Your goal:
Restate exactly, please, each line of the listing from the one with "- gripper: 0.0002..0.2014" to the last, including both.

=-=-=

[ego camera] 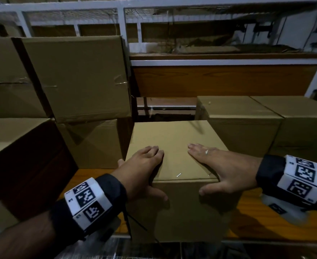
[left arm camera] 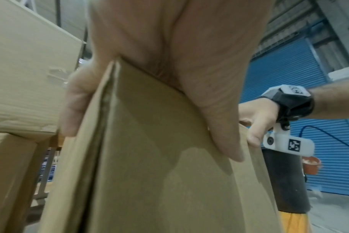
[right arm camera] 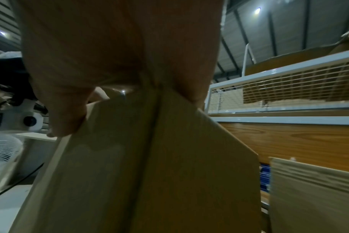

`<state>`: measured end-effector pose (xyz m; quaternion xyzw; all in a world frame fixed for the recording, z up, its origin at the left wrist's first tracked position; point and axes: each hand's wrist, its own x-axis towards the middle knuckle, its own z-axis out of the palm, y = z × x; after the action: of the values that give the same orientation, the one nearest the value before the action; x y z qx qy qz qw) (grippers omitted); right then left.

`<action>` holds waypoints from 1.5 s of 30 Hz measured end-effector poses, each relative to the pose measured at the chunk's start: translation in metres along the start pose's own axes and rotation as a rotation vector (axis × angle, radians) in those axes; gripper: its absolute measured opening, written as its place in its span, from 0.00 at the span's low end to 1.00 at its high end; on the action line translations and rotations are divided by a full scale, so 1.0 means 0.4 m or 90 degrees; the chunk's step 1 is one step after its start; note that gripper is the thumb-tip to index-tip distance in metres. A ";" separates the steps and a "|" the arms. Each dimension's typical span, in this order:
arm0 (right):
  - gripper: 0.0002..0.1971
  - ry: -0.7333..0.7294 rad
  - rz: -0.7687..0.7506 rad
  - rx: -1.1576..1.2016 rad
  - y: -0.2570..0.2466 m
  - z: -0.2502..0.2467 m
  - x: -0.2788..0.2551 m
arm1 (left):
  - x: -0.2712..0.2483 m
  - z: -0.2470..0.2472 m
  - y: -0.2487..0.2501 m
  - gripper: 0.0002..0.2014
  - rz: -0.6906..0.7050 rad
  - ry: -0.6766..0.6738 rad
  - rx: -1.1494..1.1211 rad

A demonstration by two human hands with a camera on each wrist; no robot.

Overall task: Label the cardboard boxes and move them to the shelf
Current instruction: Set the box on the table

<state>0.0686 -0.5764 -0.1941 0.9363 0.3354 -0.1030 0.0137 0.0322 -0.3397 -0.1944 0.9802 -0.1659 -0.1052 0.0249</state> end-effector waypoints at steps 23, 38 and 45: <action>0.51 0.089 0.048 0.052 0.008 0.012 0.032 | 0.057 0.036 -0.045 0.52 -0.049 0.069 0.017; 0.59 0.154 0.090 0.109 0.025 0.045 -0.001 | 0.040 0.062 -0.089 0.50 -0.030 0.122 0.007; 0.57 0.162 0.086 0.115 0.026 0.041 0.013 | 0.044 0.057 -0.092 0.50 -0.037 0.120 0.006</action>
<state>0.0761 -0.5828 -0.2115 0.9596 0.2602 -0.0123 -0.1066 0.0551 -0.3112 -0.2232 0.9902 -0.1349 -0.0124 0.0326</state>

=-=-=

Finished task:
  - gripper: 0.0002..0.2014
  - rz: -0.6906..0.7050 rad
  - ry: -0.6766..0.6738 rad
  - rx: -1.1494..1.1211 rad

A demonstration by two human hands with a camera on each wrist; no robot.

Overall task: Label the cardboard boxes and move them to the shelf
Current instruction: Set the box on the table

<state>0.0686 -0.5764 -0.1941 0.9363 0.3354 -0.1030 0.0137 0.0322 -0.3397 -0.1944 0.9802 -0.1659 -0.1052 0.0249</state> end-effector waypoints at steps 23, 38 and 45: <action>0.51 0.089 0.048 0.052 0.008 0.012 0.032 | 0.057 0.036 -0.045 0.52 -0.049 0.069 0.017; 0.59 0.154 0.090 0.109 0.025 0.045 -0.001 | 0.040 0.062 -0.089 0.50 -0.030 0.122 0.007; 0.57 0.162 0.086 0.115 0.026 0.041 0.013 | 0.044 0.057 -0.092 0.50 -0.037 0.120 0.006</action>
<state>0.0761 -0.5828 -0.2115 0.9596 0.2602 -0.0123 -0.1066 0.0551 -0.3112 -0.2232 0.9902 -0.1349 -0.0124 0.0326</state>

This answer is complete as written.